EXERCISE DETAILS:
With pictures left out, extract every line between the start of the records below and the line holding "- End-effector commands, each", inclusive.

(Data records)
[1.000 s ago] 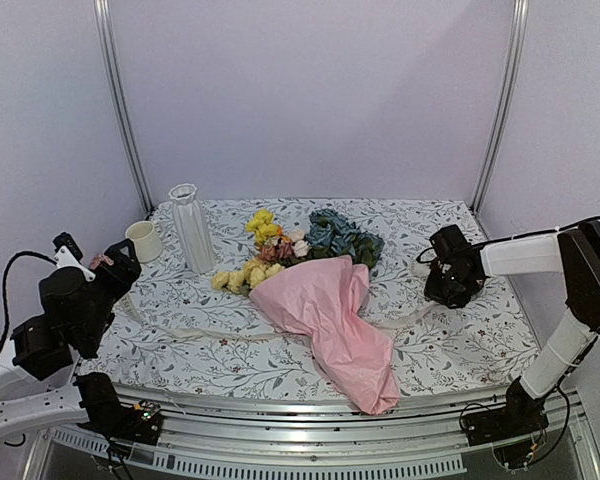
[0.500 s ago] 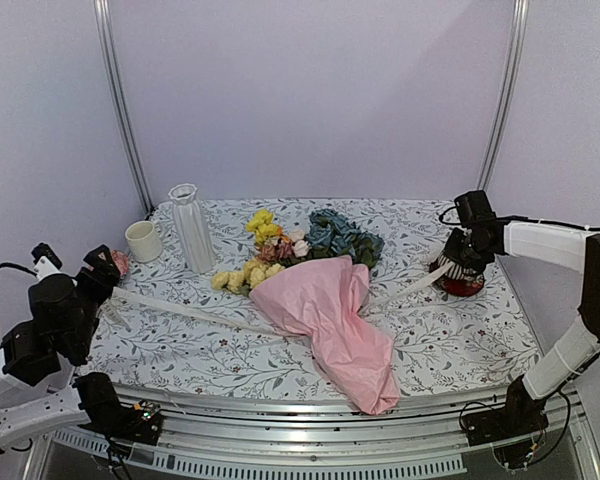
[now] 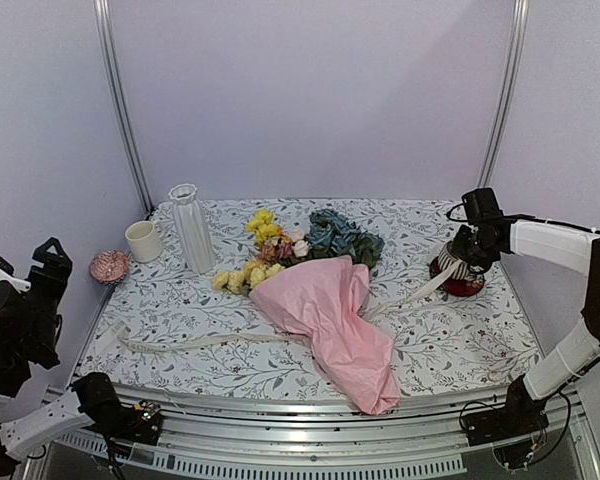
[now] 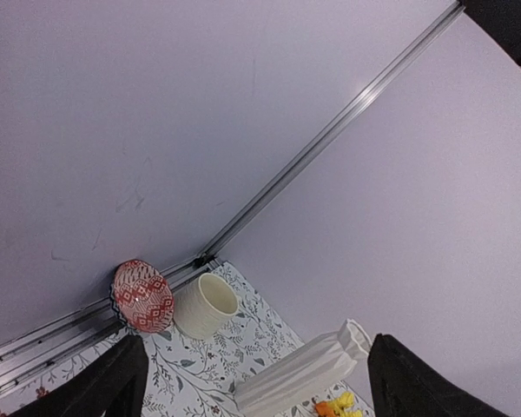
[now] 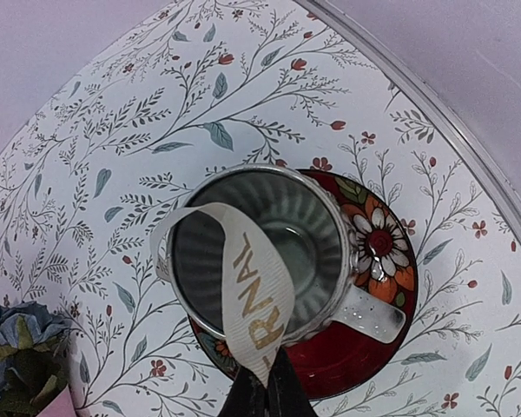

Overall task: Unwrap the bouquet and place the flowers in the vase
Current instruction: Adjust the untied ribbon at the center of the board.

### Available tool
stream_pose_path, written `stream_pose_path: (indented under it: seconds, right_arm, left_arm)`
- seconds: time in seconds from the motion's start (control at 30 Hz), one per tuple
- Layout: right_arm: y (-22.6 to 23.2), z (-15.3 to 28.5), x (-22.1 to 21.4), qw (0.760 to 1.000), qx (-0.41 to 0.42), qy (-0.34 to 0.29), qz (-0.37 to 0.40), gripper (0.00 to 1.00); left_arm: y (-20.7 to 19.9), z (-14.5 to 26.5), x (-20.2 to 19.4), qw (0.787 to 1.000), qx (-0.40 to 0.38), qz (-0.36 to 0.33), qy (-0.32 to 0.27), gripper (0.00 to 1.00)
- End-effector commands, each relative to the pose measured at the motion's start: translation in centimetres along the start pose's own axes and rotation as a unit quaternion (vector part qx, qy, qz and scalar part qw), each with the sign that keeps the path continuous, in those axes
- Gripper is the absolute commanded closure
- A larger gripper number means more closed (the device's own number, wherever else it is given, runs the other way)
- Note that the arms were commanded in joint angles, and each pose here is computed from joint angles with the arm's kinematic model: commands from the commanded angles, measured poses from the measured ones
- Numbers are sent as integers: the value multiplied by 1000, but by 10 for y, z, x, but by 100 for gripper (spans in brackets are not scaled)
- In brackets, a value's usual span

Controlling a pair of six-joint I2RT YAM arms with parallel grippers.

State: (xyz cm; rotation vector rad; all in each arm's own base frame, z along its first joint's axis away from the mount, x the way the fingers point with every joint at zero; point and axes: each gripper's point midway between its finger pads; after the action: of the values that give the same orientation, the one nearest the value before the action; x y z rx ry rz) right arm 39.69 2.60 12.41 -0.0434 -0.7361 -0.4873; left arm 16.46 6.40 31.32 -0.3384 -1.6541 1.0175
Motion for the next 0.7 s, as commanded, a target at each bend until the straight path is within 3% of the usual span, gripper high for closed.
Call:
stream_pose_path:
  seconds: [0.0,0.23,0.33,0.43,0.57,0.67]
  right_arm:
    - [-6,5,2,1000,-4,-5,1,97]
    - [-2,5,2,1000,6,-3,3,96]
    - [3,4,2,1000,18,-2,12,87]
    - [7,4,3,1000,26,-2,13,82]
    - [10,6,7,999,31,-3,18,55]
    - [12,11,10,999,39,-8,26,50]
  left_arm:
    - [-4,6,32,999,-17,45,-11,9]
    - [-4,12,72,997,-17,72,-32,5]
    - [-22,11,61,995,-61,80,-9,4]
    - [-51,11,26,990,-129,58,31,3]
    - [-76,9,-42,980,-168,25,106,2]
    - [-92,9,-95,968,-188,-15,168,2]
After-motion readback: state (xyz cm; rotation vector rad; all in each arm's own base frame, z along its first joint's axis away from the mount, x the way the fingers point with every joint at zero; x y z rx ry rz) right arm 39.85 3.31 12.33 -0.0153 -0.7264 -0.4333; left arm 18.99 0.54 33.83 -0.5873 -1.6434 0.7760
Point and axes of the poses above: each gripper's point midway between its finger pads, its own z axis back along the fingers, its own y axis along the line the jaws close on, x = y × z, and after that the axes turned 6 degrees about z, right-handed
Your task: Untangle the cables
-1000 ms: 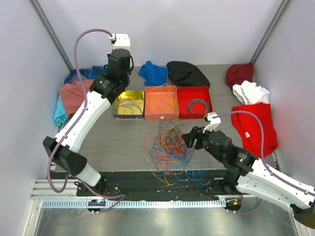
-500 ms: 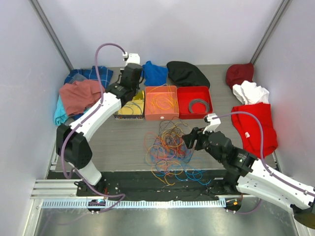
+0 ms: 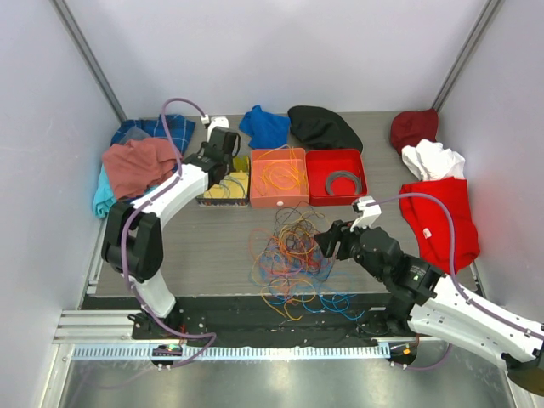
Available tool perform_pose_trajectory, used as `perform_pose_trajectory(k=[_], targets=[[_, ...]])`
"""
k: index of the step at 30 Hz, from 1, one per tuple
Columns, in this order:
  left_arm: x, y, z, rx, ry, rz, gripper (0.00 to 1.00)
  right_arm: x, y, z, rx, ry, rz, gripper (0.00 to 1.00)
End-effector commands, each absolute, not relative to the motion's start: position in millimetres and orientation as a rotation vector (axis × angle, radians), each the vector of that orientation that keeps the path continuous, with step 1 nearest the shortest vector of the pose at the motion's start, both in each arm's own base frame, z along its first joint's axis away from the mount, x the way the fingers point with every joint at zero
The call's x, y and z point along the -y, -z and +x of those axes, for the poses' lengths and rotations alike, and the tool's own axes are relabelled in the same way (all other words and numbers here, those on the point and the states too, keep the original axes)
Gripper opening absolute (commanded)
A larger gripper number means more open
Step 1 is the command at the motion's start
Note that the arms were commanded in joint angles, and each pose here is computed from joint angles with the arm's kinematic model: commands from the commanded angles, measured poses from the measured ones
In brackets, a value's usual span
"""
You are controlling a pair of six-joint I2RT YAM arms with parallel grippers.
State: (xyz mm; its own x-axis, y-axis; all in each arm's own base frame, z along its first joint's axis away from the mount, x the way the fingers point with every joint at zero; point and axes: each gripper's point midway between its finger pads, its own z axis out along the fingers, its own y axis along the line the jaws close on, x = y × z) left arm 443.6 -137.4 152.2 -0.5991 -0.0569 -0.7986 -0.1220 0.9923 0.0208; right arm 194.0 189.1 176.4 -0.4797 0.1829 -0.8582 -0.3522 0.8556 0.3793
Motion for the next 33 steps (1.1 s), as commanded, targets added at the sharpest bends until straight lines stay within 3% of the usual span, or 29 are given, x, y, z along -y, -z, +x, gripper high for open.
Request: perform_pose_trajectory(k=[1, 3, 6, 9, 10, 14, 19, 23, 26, 31, 33], targets=[[139, -152, 462, -2.185, -0.044, -0.176, 0.0, -189, -183, 195, -1.944, -0.651, -0.103, 0.64], [133, -147, 466, -2.196, -0.057, -0.191, 0.0, -188, -183, 195, -1.945, -0.648, -0.101, 0.64], [126, -145, 470, -2.21, -0.077, -0.22, 0.14, -186, -181, 196, -1.947, -0.637, -0.098, 0.64], [121, -160, 471, -2.198, -0.096, -0.231, 0.45, -186, -177, 195, -1.956, -0.63, -0.104, 0.64], [120, -166, 471, -2.182, -0.101, -0.237, 0.6, -185, -177, 195, -1.955, -0.626, -0.101, 0.64], [104, -209, 463, -2.086, -0.136, -0.285, 0.77, -186, -178, 195, -1.953, -0.633, -0.102, 0.64], [97, -288, 429, -1.912, -0.076, -0.33, 0.84, -188, -179, 196, -1.952, -0.633, -0.103, 0.64], [132, -301, 379, -1.878, 0.025, -0.224, 0.85, -188, -181, 199, -1.948, -0.626, -0.091, 0.64], [188, -264, 324, -1.962, 0.232, -0.071, 0.79, -186, -186, 200, -1.936, -0.622, -0.076, 0.64], [229, -180, 247, -2.134, 0.439, -0.003, 0.72, -182, -194, 202, -1.922, -0.609, -0.062, 0.64], [248, -172, 221, -2.143, 0.556, 0.04, 0.69, -180, -194, 202, -1.931, -0.597, -0.057, 0.64]])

RESULT:
[1.000 s ago] 
[0.500 s ago] 
[now] 
[now] 
[now] 

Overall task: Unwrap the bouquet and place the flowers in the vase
Current instruction: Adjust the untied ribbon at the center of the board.

### Available tool
stream_pose_path, written `stream_pose_path: (indented under it: seconds, right_arm, left_arm)`
- seconds: time in seconds from the motion's start (control at 30 Hz), one per tuple
- Layout: right_arm: y (-22.6 to 23.2), z (-15.3 to 28.5), x (-22.1 to 21.4), qw (0.760 to 1.000), qx (-0.41 to 0.42), qy (-0.34 to 0.29), qz (-0.37 to 0.40), gripper (0.00 to 1.00); left_arm: y (-20.7 to 19.9), z (-14.5 to 26.5), x (-20.2 to 19.4), qw (0.787 to 1.000), qx (-0.40 to 0.38), qz (-0.36 to 0.33), qy (-0.32 to 0.27), gripper (0.00 to 1.00)
- End-effector commands, each relative to the pose measured at the motion's start: translation in centimetres along the start pose's own axes and rotation as a unit quaternion (vector part qx, qy, qz and scalar part qw), each with the sign that keeps the path continuous, in those axes

No further output is required.